Ездили тут с Freedom Anarchy в Латвию....

May 24, 2008 16:46

Более всего мне понравились Замки, которые мы обошли в весенних лесах. Многие замки даже совершенно заброшенные. И история вот эта мне запала в душу:


Read more... )

Leave a comment

На форуме нашел al_sim May 24 2008, 14:07:13 UTC
Об этом замке есть художественное произведение классика русской литературы А. Бестужева-Марлинского.

В книге С. Журавлев “Русские писатели в Латвии (в Риге, Митаве, Динабурге и других городах Остзейского края) (16 в. - 1-я пол. 19 в.) Р; “Улей” 1990 написано следующее:

Неоднократно бывал в наших краях и один из основоположников “ливонского романа”, как называли его современники, “Пушкин в прозе” - А. А. Бестужев-Марлинский (1797-1837). Внимание будущих декабристов к жизни народов Прибалтики привлекла отмена крепостного права в начале 19-го века.

В мае 1821 года, отправляясь из Петергофа в заграничный поход, А. А. Бестужев по дороге, в Лифляндской губернии, заинтересовался историей древнего орденского замка в Цесисе. На собранном материале прозаик создал повесть “Замок Венден”, герой которой, рыцарь Вигберт фон Серрат, жертвует своей жизнью во имя защиты латышских крестьян от жестокого произвола псов-рыцарей, магистра ордена.

С 1821 по 1825 год, до ареста за участие в восстании 14 декабря, А. А. Бестужев создал четыре “ливонских повести” - “Замок Венден”, “Замок Нейгаузен”, “Ревельский турнир” и “Замок Эйзен”.

В 1829 году в “Невском альманахе” появилась принадлежащая перу ссыльного декабриста статья “Ливония”, в которой запечатлелись его воспоминания, наблюдения и раздумья о судьбах западного приморского края и его жителей.

Случай, в разные времена, доставил мне наместное познание Остзейских провинций; - пишет А. А. Бестужев, как бы пытаясь в очерковой форме изложить свой жизненный опыт, дать краткое пояснение к своим “ливонским романам”, - в немногих книгах, о них писанных, я начитал, каков был прежний их быт; свое наблюдение и разговоры с людьми знающими собрали в итоге сведения о Ливонии и образовали о ней мое мнение. Край этот был первым поприщем для моего любопытства, для моего нравственного и физического созерцания, еще неутомимого по юности, еще неутомленного повторением. Для меня там все было занимательно, потому, что все было ново.”
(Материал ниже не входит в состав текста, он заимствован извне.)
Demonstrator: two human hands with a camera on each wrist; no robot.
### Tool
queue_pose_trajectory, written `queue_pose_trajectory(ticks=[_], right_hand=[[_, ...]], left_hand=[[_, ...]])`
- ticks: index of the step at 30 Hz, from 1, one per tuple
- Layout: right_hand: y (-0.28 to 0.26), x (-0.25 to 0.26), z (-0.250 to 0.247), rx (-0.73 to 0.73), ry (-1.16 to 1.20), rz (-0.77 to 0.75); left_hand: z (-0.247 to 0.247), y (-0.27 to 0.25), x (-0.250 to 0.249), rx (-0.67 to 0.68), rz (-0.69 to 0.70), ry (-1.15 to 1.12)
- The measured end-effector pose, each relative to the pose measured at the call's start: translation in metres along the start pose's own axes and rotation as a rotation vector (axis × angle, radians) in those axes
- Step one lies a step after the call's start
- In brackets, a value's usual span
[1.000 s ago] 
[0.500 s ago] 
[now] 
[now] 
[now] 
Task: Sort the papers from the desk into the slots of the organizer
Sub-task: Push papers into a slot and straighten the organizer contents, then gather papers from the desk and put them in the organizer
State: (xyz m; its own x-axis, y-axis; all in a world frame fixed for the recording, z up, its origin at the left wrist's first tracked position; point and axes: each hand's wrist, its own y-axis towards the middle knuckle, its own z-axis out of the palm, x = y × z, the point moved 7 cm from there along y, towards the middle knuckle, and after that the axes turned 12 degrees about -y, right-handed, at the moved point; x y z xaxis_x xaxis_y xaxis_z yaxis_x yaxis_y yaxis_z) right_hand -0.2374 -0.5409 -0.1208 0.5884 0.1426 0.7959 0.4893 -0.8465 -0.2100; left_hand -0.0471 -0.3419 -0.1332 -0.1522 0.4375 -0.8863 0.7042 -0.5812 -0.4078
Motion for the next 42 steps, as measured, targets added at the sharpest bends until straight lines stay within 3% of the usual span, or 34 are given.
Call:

В то же время исторический романист критически оценивает свои произведения, написанные на рыцарском материале, сам жанр “ливонского романа”, его духовный и художественный потенциал в свое время: “Чувствую и сознаюсь, что я разрабатывал неблагодарное поле; эти предметы никогда не будут близки к сердцу, как предания старины русской. Цветы чужеземные теряют свое благоухание, и красота не пленяет сквозь подзорную трубку. Но дело сделано и мне остается только просить снисхождения, если не к сочинителю - по крайней мере к сочинению”.

Однако писатель закономерно заключает, что “Ливония заслуживает неоспоримое внимание историка и философа, романтика и живописца”, излагая затем краткие сведения по ее истории: “Страна соседняя и неведомая Европе до XII века, открывается германцами, выброшенными бурею на берега Двины. Рассказы о ней возбуждают страсть к обращению в христианство... Пожизненные поместья, даванные орденом в награду личной храбрости, за услуги и заслуги, мало-помалу закладами, покупками и льготами, то давностию, то силой становятся наследственными... Епископы тягаются с рыцарями, как удельные князья... Междоусобия не перестают, кровь льется, набеги русских и впадения рыцарей в их границы пустошат оба края, ничтожат соседние племена... Крепости переходят из рук в руки, везде трупы, развалины, слезы от утешенья, вопли от грабежа.”